Is Our Model Any Good?

Evaluating the accuracy and viability of the TNG ratings model

Jun 30, 2022

We’ve referenced our model throughout our initial posts in our 2022 Season Preview series as well as in our TNG Timeline features, and we gave a detailed breakdown of how we arrived at our model in our TNG Ratings Methodology post, but we’ve yet to show you how well it actually performs…until now. We’ve mentioned that our model predicted the correct winner in over 76% of all games played from 2008-2021, but here we’re going to take a deeper look to see how well that holds up in various situations.

Below, we’ll walk through several charts which give us some sense that we’ve prepared a decent model, but we’ll also address the model’s limitations as we go along.

At it’s most basic level, an Elo model produces a projected win percentage for either team in a matchup based on their respective Elo ratings heading into the game. For example, in a game between Team A and Team B, with Elo ratings of 2100 and 1925 respectively, our model would give Team A a 67.5% chance of winning and Team B a 32.5% chance of winning. If our model is any good, we should hope that teams given a 67.5% chance of winning actually win at a rate close to that. Across our 20,000+ game database, how did our model perform at each projected winning percentage from 0-100%? Let’s take a look…

Comparing the actual win percentages (y-axis, on the left) to our model’s projected win percentages (across the x-axis, on bottom).

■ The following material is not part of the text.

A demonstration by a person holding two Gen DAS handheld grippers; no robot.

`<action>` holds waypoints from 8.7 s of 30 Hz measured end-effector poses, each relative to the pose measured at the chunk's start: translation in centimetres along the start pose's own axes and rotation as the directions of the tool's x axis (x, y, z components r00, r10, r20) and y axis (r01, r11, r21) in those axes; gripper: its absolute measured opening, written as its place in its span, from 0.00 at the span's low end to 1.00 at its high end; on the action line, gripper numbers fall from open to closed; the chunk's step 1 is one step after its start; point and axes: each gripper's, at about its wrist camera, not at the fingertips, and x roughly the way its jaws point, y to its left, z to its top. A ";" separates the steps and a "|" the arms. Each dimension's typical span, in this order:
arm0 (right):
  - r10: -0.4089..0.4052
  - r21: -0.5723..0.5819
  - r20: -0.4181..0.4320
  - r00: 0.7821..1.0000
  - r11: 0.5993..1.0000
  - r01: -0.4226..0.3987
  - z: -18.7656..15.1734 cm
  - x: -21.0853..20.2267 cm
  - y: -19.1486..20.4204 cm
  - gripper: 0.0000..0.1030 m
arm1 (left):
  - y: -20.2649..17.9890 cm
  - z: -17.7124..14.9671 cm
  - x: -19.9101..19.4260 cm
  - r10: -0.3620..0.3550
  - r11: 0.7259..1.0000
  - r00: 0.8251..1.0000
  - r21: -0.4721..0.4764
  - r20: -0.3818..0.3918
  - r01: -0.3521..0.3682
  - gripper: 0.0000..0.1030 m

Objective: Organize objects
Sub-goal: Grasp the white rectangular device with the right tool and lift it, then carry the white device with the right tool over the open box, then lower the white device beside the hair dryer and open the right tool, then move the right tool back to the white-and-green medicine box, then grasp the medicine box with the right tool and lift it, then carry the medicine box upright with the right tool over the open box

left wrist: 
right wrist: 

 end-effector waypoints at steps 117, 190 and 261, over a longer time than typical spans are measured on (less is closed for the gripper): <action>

As it turns out, our model produces a virtually linear relationship between actual win percentage and model-projected win percentage, with an R-squared of 0.9886, which is fantastic. That means that our model, on average, is pretty spot on in assigning a projected win percentage. Each of the blue dots in the chart above represents all of the games falling within a 1% range of projected win percentage on the x-axis (there are about 180-220 games represented by each dot) and what that group’s actual win percentage was on the y-axis. The one outlier that leaps off the page is an interestingly odd case at about 27% projected win percentage - those teams won 40% of the time! Given how tightly correlated nearly all of the rest of the groupings are, that’s remarkable and baffling.

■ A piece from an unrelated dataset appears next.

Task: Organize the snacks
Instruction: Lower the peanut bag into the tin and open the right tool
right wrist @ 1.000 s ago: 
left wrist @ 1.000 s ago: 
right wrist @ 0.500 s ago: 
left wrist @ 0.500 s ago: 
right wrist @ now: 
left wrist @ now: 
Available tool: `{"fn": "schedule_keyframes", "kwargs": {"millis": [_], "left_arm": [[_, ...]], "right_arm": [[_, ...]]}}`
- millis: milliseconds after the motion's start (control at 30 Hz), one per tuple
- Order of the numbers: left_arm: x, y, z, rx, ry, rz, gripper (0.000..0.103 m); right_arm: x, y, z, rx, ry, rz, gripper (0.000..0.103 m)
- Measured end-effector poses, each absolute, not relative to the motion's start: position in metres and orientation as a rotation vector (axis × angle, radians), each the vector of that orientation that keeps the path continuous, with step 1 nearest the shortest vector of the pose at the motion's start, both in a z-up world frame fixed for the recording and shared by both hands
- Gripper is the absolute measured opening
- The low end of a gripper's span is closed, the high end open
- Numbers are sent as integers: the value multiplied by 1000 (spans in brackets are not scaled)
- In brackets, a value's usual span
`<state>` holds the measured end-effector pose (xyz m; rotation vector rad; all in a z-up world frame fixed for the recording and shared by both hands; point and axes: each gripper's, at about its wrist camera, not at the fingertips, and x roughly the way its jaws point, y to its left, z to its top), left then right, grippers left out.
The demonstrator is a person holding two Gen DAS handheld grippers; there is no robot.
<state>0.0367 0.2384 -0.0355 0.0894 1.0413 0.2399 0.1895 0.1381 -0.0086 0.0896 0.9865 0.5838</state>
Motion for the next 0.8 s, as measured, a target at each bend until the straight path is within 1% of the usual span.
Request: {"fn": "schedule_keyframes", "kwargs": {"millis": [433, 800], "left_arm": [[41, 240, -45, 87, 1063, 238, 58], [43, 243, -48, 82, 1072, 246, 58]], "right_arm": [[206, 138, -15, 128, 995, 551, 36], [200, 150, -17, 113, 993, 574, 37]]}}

Another way to evaluate our model is to look at something called the Brier Score. Brier Score is basically the means squared error of a probabilistic forecast. If we just gave every team a 50% chance of winning every game, that ridiculous model would have a Brier score of 0.25, so we should hope that our model beats that handily. For comparison, fivethirtyeight.com’s NFL Elo model registered a Brier Score of 0.219 for the 2019 season. How did ours do over time?

TNG Ratings Model performance by season according to Brier Scores. Lower numbers are better…getting as far below 0.25 as possible is the goal

Our model seems to do well in terms of Brier score too. One potential drawback to using Brier scores for high school football games is that we could get an artificially lower number due to the fact that we have many games where one team is favored 90%+ over their opponent; those games would generate a near-zero Brier score, bringing down the overall number. However, looking at how our model performed in the 2021 playoffs from the second round forward, we can see that it correctly picked 79% of the winners and it registered a Brier score of 0.126, so we can feel good that our numbers above aren’t overly reliant on games that are easy to pick.

Another fun aspect of an Elo system is that we can produce projected point spreads for every game. While projected win percentage is accessible enough, everyone is familiar with point spreads. However, what you’ll see on this site are just raw projected spreads based solely on the Elo rating differences between the teams and are presented simply as another way to conceptualize the model-perceived advantage one team holds over another. Below, we’ll look at the average performance of the projected spreads first and then we’ll look at how well the spreads perform on an individual game basis.

This chart shows the actual point spreads (vertically on the y-axis) plotted against the model predicted spreads (horizontally on the x-axis) binned by 1 point intervals. For example, all games with projected spreads between 20.5 and 21.5 are represented by the “21” on the x-axis; that grouping of games produced an average actual point spread of 22.1

As we saw with the projected win percentages, the actual point spreads vs projected point spreads again produces a nearly linear, ideal relationship as shown in the chart above. On average, 23 point favorites won by about 23 points; 7 point favorites won by 7 points, and so on. The data flares out at the extreme ends of the chart, but between 40 point underdogs and 40 point favorites, everything in-between is basically a 1:1 relationship. Incredible, right? To a degree, yes. But, when we look at a projected spread between two teams, we really only care about that game. It’s certainly good that we can average all of the games for a projected spread and come up with actual numbers that match, but what about game to game variability? Does the above graph mean that every game with a predicted 14 point spread will end with a 14 point margin? You do remember that we’re dealing with groups of 50-100 14-18 year old boys, right? Let’s bring this ship back down to Earth…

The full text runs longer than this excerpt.